[lttv.git] / lttv / lttv / sync / README

Benjamin Poirier
benjamin.poirier@polymtl.ca
2009

+ About time synchronization
This framework performs offline time synchronization. This means that the
synchronization is done after tracing is over. It is not the same as online
synchronization like what is done by NTP. Nor is it directly influenced by it.

Event timestamps are adjusted according to a clock correction function that
palliates for initial offset and rate offset (ie. clocks that don't start out
at the same value and clocks that don't run at the same speed). It can work on
two or more traces.

The synchronization is based on relations identified in network traffic
between nodes. So, for it to work, there must be traffic exchanged between the
nodes. At the moment, this must be TCP traffic. Any kind will do (ssh, http,
...)

For scientific information about the algorithms used, see:
* Duda, A., Harrus, G., Haddad, Y., and Bernard, G.: Estimating global time in
distributed systems, Proc. 7th Int. Conf. on Distributed Computing Systems,
Berlin, volume 18, 1987
* Ashton, P.: Algorithms for Off-line Clock Synchronisation, University of
Canterbury, December 1995
http://www.cosc.canterbury.ac.nz/research/reports/TechReps/1995/tr_9512.pdf

+ Using time synchronization
++ Recording traces
To use time synchronization you have to record traces on multiple nodes
simultaneously with lttng (the tracer). While recording the traces, you have
to make sure the following markers are enabled:
* dev_receive
* dev_xmit_extended
* tcpv4_rcv_extended
* udpv4_rcv_extended
You can use the 'ltt-armall' and 'ltt-armnetsync' scripts for this.
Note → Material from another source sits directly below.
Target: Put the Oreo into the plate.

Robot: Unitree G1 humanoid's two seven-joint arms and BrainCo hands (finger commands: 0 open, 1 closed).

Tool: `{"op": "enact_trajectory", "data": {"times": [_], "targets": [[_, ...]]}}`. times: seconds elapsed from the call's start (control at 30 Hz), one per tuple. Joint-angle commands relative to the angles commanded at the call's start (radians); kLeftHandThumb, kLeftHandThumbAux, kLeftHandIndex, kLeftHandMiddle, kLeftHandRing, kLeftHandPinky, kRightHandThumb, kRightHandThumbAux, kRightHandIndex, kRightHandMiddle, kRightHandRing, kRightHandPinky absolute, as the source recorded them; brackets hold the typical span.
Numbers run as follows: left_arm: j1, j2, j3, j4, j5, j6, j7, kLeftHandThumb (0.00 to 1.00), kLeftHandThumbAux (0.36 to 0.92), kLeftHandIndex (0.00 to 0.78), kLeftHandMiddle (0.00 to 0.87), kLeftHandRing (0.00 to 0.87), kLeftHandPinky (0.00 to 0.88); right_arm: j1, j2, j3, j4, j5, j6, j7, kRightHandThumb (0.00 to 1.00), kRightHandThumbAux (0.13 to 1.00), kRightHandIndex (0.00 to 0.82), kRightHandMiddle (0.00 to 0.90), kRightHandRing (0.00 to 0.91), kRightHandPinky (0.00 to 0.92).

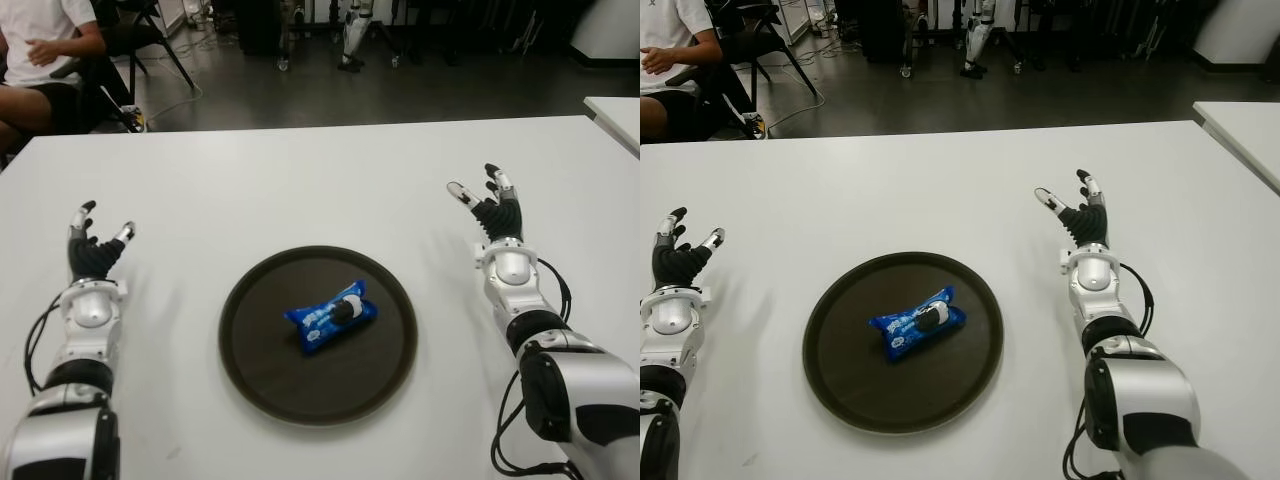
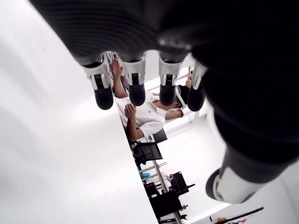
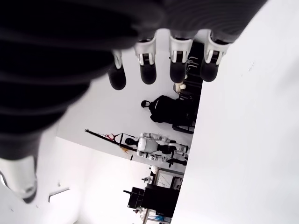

You also have to make sure there is some TCP traffic between the traced nodes.

++ Viewing traces
Afterwards, you have to make sure all the traces are accessible from a single
machine, where lttv (the viewer) is run.

Time synchronization is enabled and controlled via the following lttv options,
as seen with "-h":
--sync
                     synchronize the time between the traces
--sync-stats
                     print statistics about the time synchronization
--sync-null
					 read the events but do not perform any processing, this
					 is mostly for performance evaluation
--sync-analysis  -  argument: chull, linreg
                     specify the algorithm to use for event analysis
--sync-graphs
                     output gnuplot graph showing synchronization points
--sync-graphs-dir  -  argument: DIRECTORY
                     specify the directory where to store the graphs, by
					 default in "graphs-<lttv-pid>"

To enable synchronization, start lttv with the "--sync" option. It can be
used in text mode or in GUI mode. You can add the traces one by one in the GUI
but this will recompute the synchronization after every trace that is added.
Instead, you can save some time by specifying all your traces on the command
line (using -t).

Example:
lttv-gui -t traces/node1 -t traces/node2 --sync

++ Statistics
The --sync-stats option is useful to make sure the synchronization algorithms
worked. Here is an example output (with added comments) from a successful
chull (one of the synchronization algorithms) run of two traces:
	LTTV processing stats:
		received frames: 452
		received frames that are IP: 452
		received and processed packets that are TCP: 268
		sent packets that are TCP: 275
	TCP matching stats:
		total input and output events matched together to form a packet: 240
		Message traffic:
			  0 - 1  : sent 60         received 60
# Note that 60 + 60 < 240, this is because there was loopback traffic, which is
# discarded.
	Convex hull analysis stats:
		out of order packets dropped from analysis: 0
		Number of points in convex hulls:
			  0 - 1  : lower half-hull 7     upper half-hull 9
		Individual synchronization factors:
			  0 - 1  : Middle     a0= -1.33641e+08 a1= 1 - 4.5276e-08 accuracy 1.35355e-05
								  a0: -1.34095e+08 to -1.33187e+08 (delta=  907388)
								  a1: 1 -6.81298e-06 to +6.72248e-06 (delta= 1.35355e-05)
	Resulting synchronization factors:
		trace 0 drift= 1 offset= 0 (0.000000) start time= 18.799023588
		trace 1 drift= 1 offset= 1.33641e+08 (0.066818) start time= 19.090688494
	Synchronization time:
		real time: 0.113308
		user time: 0.112007
		system time: 0.000000

++ Algorithms
The synchronization framework is extensible and already includes two
algorithms: chull and linreg. You can choose which analysis algorithm to use
with the --sync-analysis option.

+ Design
This part describes the design of the synchronization framework. This is to
help programmers interested in:
* adding new synchronization algorithms (analysis part)
	There are already two analysis algorithms available: chull and linreg
* using new types of events (processing and matching parts)
* using time synchronization with another data source/tracer (processing part)
	There are already two data sources available: lttng and unittest

++ Sync chain
This part is specific to the framework in use: the program doing
synchronization, the executable linking to the event_*.o
eg. LTTV, unittest

This reads parameters, creates SyncState and calls the processing init
function. The "sync chain" is the set of event-* modules. At the moment there
is only one module at each stage. However, as more module are added, it will
become relevant to have many modules at the same stage simultaneously. This
will require some modifications. I've kept this possibility at the back of my
mind while designing.

++ Stage 1: Event processing
Specific to the tracing data source.
eg. LTTng, LTT userspace, libpcap

Read the events from the trace and stuff them in an appropriate Event object.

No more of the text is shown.